The Paulding County School District is a public school district in Paulding County, Georgia, United States, based in Dallas. It serves the communities of Braswell, Dallas, and Hiram.

Schools
The Paulding County school district is composed of thirty-five schools as of 2012–13: twenty-one elementary schools, nine middle schools, and five high schools.

After the 2011–12 school year, P.B. Ritch Elementary closed and a new middle school with the same name opened near Hiram the following year. In 2017, the school district re-opened the old P.B. Ritch Elementary School facility as the Dianne Wright Innovation Center.

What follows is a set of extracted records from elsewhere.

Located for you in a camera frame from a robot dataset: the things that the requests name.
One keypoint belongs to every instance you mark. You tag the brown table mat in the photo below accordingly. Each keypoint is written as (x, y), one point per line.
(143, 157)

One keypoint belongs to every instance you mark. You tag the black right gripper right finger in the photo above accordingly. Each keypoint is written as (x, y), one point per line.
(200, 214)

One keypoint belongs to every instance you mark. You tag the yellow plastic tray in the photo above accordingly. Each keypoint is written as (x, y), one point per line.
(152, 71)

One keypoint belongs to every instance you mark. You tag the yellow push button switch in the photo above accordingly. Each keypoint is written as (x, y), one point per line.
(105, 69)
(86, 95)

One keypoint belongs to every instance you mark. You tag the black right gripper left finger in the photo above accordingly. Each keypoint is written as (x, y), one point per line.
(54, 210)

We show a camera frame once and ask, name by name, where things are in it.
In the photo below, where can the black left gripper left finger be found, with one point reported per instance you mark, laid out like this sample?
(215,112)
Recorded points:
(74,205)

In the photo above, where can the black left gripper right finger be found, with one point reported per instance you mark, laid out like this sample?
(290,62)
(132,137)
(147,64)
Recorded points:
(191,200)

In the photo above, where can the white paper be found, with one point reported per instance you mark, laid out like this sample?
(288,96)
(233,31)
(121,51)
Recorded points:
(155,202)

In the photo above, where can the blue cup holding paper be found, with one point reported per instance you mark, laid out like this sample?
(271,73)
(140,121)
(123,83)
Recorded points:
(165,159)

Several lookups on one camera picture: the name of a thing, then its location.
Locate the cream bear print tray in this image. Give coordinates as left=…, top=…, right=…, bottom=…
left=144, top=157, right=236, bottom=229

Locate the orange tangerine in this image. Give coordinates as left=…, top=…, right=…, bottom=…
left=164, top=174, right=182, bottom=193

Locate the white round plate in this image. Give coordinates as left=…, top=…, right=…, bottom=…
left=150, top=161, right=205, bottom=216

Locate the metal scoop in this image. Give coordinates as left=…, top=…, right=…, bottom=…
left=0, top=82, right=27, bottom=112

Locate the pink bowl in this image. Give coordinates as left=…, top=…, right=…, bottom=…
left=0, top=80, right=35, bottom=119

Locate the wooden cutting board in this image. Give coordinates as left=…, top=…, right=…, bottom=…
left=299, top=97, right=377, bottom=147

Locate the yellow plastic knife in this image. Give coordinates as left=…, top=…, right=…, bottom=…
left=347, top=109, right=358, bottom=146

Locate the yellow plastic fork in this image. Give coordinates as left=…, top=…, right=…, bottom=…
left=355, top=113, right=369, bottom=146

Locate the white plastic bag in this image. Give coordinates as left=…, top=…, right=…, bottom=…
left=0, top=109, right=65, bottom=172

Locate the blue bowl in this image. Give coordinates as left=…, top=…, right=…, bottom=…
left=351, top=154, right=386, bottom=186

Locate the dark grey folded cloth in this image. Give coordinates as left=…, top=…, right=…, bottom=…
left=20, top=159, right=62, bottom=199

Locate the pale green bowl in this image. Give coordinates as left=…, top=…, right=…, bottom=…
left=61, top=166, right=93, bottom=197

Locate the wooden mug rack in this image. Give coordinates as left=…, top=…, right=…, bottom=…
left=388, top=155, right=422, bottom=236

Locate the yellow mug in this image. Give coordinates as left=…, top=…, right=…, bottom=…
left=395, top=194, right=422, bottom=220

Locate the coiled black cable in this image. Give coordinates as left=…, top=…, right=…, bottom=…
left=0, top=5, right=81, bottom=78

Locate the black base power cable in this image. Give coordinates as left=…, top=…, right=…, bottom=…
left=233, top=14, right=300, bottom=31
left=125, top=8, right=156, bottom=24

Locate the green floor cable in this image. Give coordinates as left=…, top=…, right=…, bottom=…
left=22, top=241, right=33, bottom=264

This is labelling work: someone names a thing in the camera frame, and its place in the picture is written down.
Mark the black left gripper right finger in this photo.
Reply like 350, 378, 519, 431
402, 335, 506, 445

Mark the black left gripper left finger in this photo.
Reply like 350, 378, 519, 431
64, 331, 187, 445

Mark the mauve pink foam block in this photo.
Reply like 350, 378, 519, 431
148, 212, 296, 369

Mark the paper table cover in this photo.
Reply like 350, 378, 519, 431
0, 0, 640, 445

The Dianne Wright Innovation Center houses offices for Student Assessment, Professional Learning, School Nutrition, and the Cobb/Paulding Adult Education Center which is operated by the Cobb County School District.

Elementary schools
Abney Elementary School
Allgood Elementary School
Baggett Elementary School
Burnt Hickory Elementary School
Dallas Elementary School
Dugan Elementary School
Hiram Elementary School
Hutchens Elementary School
McGarity Elementary School
Nebo Elementary School
New Georgia Elementary School
Northside Elementary School
Panter Elementary School
Poole Elementary School
Ragsdale Elementary School
Roberts Elementary School
Russom Elementary School
Shelton Elementary School
Union Elementary School
Valley Point Elementary School
Westside Elementary School

Middle schools
Austin Middle School
Dobbins Middle School
East Paulding Middle School
Herschel Jones Middle School
Scoggins Middle School
Moses Middle School
South Paulding Middle School
P.B. Ritch Middle School
Sammy McClure Middle School

High schools
East Paulding High School
Hiram High School
Paulding County High School
South Paulding High School
North Paulding High School

Parent involvement
Every school in Paulding County has a Parent Teacher Association or a Parent Teacher Student Association. These associations allow teachers, students, and parents to hold conferences to discuss the means of ensuring that the student achieves his or her goals.  PTA and PTSA meetings are held either before or after school.

Face Masks 
The Paulding County School District gained national news coverage after images surfaced showing hundreds of students not wearing face masks. The school district had strongly encouraged staff and students to wear a face mask but did not require it. A student at North Paulding High School took the now viral pictures, and was initially suspended. The suspension was later revoked. 3 staff and 6 students later tested positive.

References

External links
Paulding County School District

Education in Paulding County, Georgia
School districts in Georgia (U.S. state)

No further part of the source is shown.